• _Work instruction_:
Could you retype exactly the lines below between the one holding "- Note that" and the one holding "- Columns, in", inclusive, leaving out any pictures?

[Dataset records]
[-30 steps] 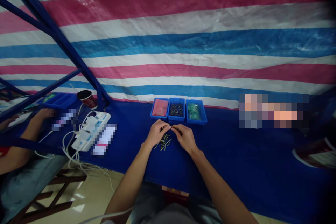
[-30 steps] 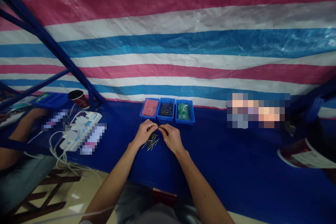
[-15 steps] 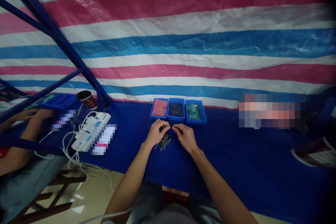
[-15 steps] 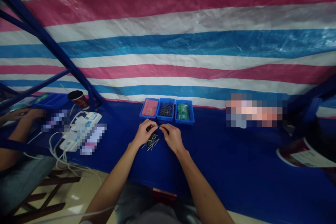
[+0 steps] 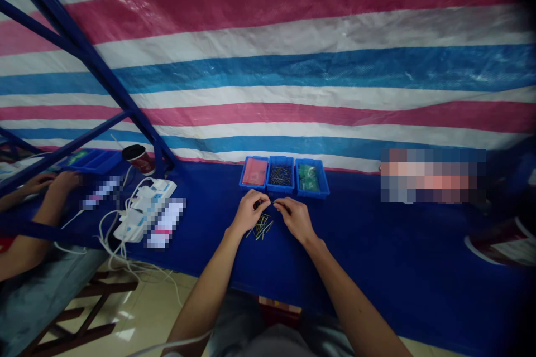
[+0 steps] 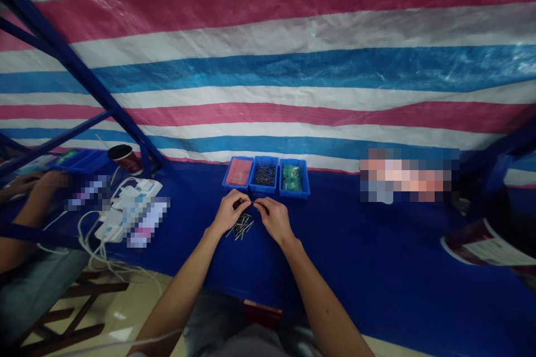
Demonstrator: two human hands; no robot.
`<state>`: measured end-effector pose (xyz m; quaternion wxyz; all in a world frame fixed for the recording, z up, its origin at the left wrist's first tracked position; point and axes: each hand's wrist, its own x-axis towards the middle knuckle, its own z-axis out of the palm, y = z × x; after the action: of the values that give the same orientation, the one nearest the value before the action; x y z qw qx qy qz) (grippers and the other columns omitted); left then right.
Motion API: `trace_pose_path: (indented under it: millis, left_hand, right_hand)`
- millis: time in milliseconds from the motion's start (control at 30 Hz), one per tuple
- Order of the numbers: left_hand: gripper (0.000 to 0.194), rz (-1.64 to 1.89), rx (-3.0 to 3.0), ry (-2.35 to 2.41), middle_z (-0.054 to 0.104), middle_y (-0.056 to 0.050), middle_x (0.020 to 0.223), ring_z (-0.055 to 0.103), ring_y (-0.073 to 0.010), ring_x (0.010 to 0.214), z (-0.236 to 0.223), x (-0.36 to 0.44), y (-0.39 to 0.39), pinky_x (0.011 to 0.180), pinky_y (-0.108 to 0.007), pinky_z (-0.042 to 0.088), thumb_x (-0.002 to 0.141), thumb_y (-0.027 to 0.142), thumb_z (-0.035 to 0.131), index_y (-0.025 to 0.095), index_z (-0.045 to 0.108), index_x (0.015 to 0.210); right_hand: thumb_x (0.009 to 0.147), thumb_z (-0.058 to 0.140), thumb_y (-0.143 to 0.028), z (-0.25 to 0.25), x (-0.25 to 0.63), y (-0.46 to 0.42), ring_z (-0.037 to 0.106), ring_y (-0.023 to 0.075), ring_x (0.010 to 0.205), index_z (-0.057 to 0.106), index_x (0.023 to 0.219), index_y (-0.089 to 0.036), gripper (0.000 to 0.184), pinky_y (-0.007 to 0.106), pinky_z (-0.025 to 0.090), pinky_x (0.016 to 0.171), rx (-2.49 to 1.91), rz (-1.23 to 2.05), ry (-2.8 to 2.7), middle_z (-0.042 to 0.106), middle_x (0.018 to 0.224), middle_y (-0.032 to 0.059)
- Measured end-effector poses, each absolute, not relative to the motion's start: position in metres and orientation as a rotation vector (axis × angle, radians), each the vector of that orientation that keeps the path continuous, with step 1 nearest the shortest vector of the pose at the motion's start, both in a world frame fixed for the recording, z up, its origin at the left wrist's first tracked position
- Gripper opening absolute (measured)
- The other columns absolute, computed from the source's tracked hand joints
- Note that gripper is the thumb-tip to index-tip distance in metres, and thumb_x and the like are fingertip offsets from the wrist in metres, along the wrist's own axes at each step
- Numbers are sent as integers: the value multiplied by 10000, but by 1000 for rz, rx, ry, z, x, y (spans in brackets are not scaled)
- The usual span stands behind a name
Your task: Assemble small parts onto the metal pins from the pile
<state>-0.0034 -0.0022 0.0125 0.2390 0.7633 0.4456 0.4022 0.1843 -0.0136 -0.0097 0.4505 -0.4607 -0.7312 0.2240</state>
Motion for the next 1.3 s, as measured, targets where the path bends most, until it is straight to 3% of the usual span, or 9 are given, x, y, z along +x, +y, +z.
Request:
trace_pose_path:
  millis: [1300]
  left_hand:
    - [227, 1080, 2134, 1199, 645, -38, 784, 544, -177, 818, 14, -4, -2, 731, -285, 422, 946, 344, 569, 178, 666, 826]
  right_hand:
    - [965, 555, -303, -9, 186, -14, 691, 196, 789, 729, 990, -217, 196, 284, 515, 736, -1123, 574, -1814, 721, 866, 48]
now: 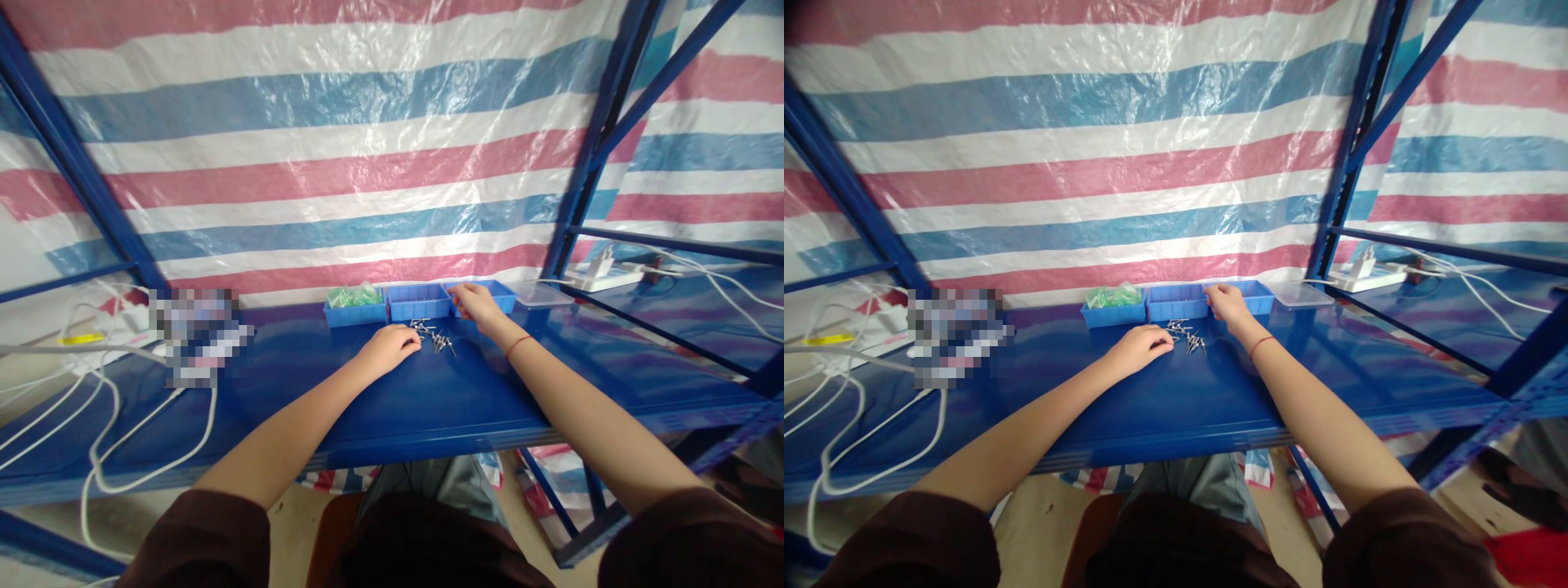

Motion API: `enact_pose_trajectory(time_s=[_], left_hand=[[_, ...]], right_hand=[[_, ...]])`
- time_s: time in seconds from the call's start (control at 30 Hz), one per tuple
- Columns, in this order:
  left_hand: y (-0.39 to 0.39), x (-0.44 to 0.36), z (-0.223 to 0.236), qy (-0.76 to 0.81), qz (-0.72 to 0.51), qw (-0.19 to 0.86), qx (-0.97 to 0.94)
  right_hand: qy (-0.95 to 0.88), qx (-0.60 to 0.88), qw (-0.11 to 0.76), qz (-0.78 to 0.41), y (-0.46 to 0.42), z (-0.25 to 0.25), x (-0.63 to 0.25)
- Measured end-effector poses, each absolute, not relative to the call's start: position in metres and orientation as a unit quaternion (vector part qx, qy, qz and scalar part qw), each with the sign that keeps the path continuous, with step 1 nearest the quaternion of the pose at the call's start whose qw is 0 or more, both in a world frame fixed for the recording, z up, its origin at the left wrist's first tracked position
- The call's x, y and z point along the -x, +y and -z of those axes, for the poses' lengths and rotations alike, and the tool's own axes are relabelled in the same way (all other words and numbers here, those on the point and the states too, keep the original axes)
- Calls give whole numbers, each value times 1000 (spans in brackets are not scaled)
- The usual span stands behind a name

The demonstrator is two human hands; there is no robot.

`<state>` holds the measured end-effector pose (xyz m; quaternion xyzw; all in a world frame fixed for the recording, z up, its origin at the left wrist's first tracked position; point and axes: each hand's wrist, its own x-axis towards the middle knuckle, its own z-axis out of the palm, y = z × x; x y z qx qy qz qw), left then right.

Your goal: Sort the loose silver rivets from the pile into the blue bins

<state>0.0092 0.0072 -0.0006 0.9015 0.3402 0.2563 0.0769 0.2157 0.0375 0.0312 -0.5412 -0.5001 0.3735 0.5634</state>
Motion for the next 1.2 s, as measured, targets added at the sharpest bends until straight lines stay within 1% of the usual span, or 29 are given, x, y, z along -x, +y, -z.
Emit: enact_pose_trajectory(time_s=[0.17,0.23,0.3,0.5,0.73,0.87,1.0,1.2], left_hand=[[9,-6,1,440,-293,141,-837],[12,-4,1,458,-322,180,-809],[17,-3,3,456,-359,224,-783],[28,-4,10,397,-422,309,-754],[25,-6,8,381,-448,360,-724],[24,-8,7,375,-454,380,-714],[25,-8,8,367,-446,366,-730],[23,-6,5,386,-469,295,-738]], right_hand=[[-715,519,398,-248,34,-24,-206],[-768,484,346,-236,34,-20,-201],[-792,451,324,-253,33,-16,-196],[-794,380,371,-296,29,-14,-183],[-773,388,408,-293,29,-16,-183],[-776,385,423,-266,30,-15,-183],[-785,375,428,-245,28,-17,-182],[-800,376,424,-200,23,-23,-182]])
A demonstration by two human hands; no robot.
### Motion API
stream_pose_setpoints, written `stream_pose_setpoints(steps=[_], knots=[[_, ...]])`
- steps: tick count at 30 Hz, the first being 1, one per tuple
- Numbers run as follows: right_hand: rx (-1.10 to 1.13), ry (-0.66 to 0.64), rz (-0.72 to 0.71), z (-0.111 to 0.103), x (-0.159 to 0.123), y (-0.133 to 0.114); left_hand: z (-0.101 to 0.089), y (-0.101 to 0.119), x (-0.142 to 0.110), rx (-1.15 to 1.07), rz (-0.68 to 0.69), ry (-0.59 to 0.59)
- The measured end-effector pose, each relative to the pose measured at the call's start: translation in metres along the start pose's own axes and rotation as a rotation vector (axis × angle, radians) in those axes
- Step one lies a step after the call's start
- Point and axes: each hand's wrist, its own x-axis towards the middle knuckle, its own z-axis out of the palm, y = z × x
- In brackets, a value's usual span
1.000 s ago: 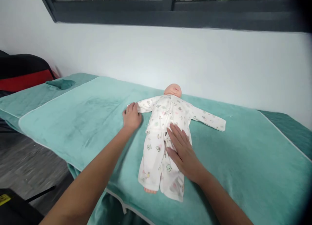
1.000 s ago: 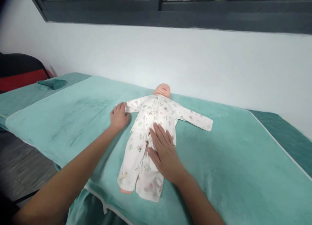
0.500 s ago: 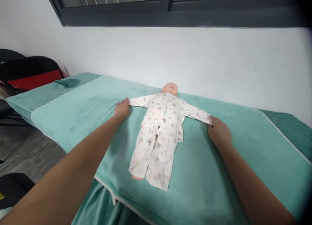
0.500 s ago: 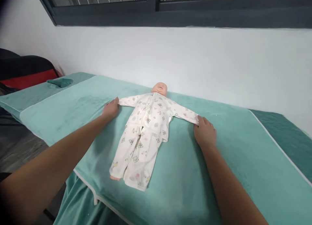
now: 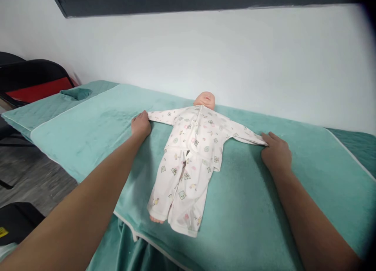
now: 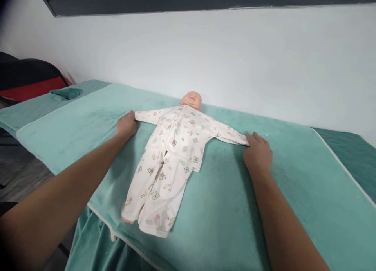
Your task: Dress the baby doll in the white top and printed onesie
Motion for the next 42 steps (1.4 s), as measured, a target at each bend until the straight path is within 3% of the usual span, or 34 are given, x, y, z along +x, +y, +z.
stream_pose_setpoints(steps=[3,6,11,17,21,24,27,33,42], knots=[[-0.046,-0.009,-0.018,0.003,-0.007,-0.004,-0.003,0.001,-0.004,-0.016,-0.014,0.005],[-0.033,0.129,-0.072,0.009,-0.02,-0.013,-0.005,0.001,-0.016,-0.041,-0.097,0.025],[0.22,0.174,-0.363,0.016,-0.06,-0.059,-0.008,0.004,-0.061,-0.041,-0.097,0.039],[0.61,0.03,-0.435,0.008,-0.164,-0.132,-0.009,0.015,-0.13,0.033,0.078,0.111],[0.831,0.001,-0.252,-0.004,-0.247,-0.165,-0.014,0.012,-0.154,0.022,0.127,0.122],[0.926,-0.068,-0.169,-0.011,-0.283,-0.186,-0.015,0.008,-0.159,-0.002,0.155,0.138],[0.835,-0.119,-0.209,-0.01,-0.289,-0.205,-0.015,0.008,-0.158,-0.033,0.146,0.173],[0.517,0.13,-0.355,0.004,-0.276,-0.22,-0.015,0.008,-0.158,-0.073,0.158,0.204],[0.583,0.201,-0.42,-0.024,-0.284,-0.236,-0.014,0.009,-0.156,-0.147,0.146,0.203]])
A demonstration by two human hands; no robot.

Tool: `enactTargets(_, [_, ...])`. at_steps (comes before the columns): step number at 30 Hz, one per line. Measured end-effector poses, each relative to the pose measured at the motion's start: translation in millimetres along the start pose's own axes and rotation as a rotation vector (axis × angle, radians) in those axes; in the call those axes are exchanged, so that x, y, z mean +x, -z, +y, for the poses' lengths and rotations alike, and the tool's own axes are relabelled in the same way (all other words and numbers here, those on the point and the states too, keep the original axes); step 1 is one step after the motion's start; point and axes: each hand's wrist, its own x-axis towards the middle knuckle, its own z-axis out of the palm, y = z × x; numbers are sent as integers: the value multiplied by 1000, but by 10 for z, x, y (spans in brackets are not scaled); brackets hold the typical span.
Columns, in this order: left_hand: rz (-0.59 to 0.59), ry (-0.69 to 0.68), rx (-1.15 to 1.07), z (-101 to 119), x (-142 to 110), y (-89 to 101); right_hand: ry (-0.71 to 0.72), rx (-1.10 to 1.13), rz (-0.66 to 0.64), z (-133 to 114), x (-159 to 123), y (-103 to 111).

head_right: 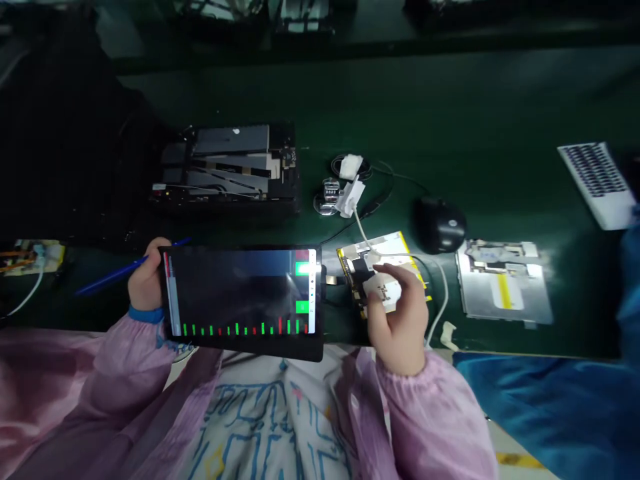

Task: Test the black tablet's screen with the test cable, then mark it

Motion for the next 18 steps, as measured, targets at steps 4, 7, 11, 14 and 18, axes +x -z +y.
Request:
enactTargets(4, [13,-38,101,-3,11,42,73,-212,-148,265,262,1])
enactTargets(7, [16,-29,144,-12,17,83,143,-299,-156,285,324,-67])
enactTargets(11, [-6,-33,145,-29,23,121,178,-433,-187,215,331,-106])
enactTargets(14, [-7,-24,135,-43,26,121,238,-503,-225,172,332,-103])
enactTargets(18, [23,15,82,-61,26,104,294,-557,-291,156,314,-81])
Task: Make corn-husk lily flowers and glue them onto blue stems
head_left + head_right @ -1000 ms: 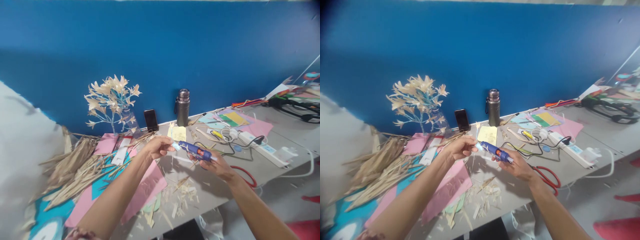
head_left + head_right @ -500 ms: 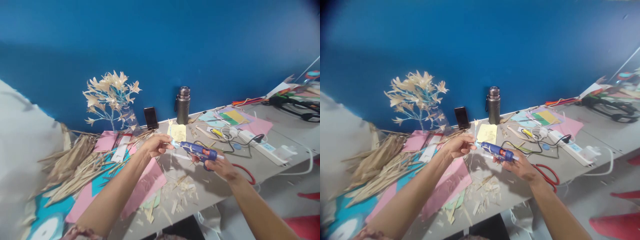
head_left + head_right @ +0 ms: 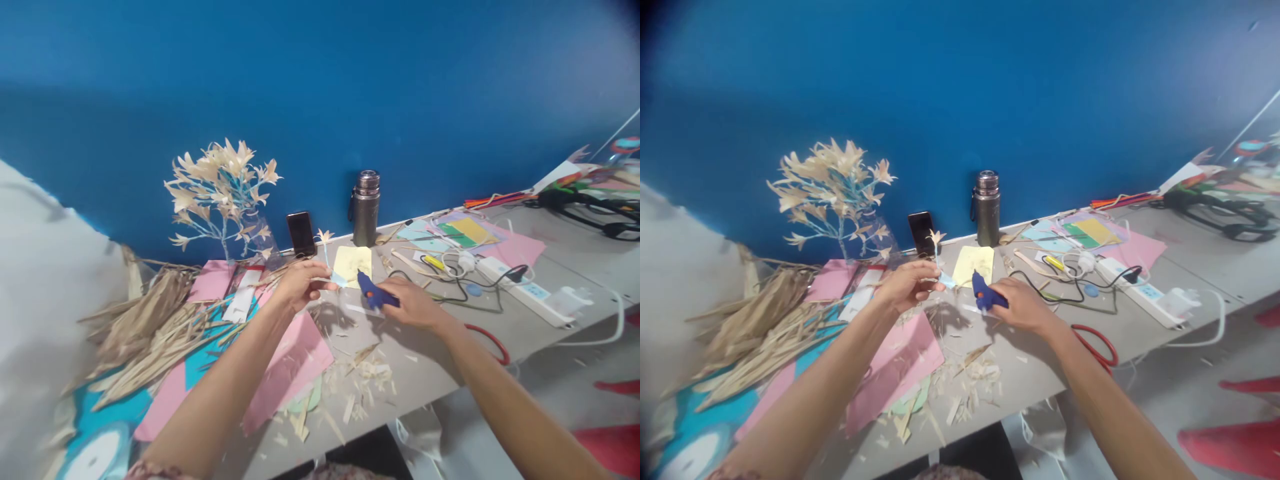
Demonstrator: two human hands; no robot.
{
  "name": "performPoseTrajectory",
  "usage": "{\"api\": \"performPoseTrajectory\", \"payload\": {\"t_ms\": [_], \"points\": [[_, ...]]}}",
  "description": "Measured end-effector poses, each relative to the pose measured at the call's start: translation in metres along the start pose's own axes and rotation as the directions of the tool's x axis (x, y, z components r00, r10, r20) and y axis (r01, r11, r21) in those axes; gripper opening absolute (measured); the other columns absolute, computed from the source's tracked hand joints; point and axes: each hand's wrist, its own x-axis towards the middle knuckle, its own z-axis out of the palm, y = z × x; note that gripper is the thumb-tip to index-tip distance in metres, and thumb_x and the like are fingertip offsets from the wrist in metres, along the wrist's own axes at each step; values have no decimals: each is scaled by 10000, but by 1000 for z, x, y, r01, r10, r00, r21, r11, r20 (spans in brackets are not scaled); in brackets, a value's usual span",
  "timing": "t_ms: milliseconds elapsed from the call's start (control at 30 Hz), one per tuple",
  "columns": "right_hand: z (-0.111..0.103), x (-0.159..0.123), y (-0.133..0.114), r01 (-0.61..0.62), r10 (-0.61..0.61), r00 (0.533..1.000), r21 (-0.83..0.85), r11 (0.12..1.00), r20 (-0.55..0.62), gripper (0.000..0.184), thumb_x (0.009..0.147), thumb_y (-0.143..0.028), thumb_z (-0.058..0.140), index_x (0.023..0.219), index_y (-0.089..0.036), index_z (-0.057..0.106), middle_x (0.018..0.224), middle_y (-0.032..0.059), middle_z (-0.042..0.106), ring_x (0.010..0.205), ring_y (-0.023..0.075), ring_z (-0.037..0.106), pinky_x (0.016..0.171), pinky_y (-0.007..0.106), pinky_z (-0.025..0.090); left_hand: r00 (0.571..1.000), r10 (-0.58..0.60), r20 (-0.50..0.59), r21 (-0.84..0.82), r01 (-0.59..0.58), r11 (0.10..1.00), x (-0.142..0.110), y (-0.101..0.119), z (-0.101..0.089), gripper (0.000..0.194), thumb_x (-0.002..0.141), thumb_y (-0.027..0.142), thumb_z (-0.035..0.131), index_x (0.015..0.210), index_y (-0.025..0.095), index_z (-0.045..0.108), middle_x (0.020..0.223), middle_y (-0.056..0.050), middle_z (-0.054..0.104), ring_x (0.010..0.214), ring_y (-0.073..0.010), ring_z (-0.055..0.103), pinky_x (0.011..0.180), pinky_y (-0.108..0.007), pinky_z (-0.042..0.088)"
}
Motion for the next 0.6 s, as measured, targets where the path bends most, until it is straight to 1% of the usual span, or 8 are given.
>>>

• _Task answer_:
- Note that gripper is the thumb-tip to index-tip distance in metres, and thumb_x and the like are fingertip offsets from the wrist in metres, along the wrist's own axes at each step
- Numbers are sent as integers: the value multiplied by 10000, but by 1000 for rz, rx, ry, z, x, y (spans in brackets are not scaled)
- The usual span stands behind a name
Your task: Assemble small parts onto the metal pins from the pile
<state>-0.0034 -0.0022 0.0125 0.2390 0.7633 0.4456 0.4022 0.1843 -0.0136 -0.0097 0.4505 -0.4607 -0.7312 0.2240</state>
Motion for the next 1.3 s, as measured, targets where the path bends most, until it is straight to 3% of the usual span, or 9 are given, x, y, z along +x, +y, +z.
Request:
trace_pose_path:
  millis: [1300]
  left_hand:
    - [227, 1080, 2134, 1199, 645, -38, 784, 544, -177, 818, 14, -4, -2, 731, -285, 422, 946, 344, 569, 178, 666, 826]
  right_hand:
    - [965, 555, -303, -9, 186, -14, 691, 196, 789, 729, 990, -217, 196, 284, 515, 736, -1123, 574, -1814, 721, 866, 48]
now: 

Motion API: `enact_pose_trajectory(time_s=[_], left_hand=[[_, ...]], right_hand=[[_, ...]])`
- time_s: time in seconds from the call's start (control at 30 Hz), one per tuple
- Columns, in this order:

Nothing remains to be done for this exercise.